■ Work required:
Reproduce the listing below exactly. Pictures do not belong in the copy.

■ Given information:

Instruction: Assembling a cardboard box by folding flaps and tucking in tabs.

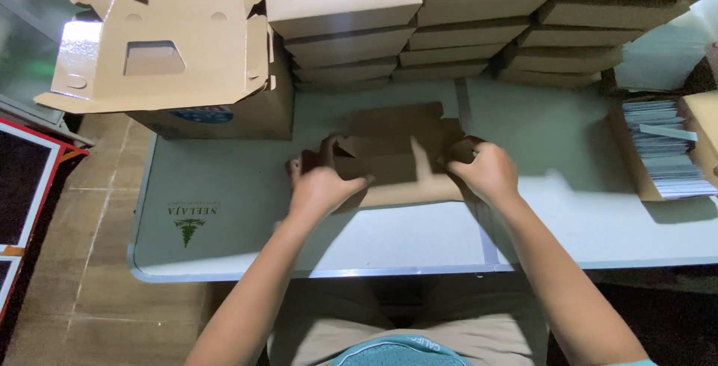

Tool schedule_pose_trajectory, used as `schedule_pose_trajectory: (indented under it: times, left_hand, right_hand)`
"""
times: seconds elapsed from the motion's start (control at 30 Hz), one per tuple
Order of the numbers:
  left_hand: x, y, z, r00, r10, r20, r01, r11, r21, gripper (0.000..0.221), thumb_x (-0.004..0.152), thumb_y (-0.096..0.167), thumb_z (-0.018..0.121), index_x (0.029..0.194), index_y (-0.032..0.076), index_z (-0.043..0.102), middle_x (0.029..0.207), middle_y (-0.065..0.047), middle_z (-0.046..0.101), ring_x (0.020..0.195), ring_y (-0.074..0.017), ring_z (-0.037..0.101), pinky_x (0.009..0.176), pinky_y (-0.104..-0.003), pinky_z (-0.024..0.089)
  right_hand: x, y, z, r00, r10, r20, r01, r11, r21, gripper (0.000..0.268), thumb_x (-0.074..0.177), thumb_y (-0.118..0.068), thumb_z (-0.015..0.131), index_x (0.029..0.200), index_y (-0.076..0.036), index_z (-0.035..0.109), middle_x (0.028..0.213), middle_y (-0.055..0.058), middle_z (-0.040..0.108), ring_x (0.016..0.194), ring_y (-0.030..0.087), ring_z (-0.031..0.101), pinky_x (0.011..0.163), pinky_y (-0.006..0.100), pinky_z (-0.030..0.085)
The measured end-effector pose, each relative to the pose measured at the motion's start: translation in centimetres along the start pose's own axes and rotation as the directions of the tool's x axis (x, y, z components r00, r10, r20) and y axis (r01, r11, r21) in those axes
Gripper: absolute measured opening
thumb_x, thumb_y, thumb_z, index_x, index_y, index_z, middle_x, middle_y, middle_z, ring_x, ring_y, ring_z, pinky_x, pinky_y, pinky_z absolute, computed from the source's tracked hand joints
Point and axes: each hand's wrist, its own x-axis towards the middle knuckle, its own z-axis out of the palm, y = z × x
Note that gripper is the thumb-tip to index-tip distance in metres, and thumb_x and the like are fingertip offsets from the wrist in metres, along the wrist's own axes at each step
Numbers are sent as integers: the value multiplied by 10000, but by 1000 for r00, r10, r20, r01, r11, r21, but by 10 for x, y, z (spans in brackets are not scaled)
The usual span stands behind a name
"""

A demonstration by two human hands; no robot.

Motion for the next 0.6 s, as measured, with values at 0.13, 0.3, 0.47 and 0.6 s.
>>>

■ Exercise solution:
Instruction: Assembling a cardboard box by folding flaps and tucking in tabs.


Tool schedule_pose_trajectory, used as `schedule_pose_trajectory: (indented under it: times, left_hand, right_hand)`
"""
times: seconds elapsed from the motion's start (control at 30 Hz), one per tuple
Order of the numbers:
  left_hand: x, y, z, r00, r10, r20, r01, r11, r21, gripper (0.000..0.221), thumb_x (-0.004..0.152), thumb_y (-0.096..0.167), thumb_z (-0.018..0.121), index_x (0.029..0.194), index_y (-0.032..0.076), index_z (-0.043..0.102), middle_x (0.029..0.207), middle_y (-0.065..0.047), middle_z (-0.046..0.101), ring_x (0.020..0.195), ring_y (-0.074..0.017), ring_z (-0.037..0.101), pinky_x (0.009..0.176), pinky_y (-0.104..-0.003), pinky_z (-0.024..0.089)
  right_hand: x, y, z, r00, r10, r20, r01, r11, r21, gripper (0.000..0.268), thumb_x (-0.074..0.177), thumb_y (-0.118..0.068), thumb_z (-0.015..0.131), index_x (0.029..0.200), index_y (-0.076..0.036), index_z (-0.035..0.109), middle_x (0.028..0.213), middle_y (-0.055..0.058), middle_z (-0.040..0.108), ring_x (0.016..0.194), ring_y (-0.030..0.087), ring_z (-0.031..0.101), pinky_x (0.011..0.163), pinky_y (-0.006..0.100), pinky_z (-0.030..0.085)
The measured end-effector pose, each relative to the pose measured at the motion's start: translation in centimetres along the start pose's own axes and rotation as the directions of the tool's x axis (x, y, z components r00, r10, r20) and y axis (r01, r11, r21) in those axes
Gripper: absolute measured opening
thumb_x, thumb_y, thumb_z, index_x, index_y, index_z, middle_x, middle_y, middle_z, ring_x, ring_y, ring_z, pinky_x, pinky_y, pinky_z absolute, computed from the source's tracked hand joints
Point and axes: each hand's wrist, its own x-axis towards the middle knuckle, its own z-axis out of the palm, y = z × x
Note that gripper is the thumb-tip to index-tip distance in metres, and thumb_x and the like are fingertip offsets from the wrist in metres, along the wrist's own axes at each step
Numbers are sent as integers: the value multiplied by 10000, but by 1000 for r00, r10, r20, r01, r11, r21, but by 10 for x, y, z (spans in brackets are not scaled)
The usual span stands behind a name
"""

A demonstration by two human hands; no robot.

Motion for the next 0.6 s, as measured, with values at 0.13, 0.3, 0.47 and 0.6 s.
>>>

This output contains the full answer.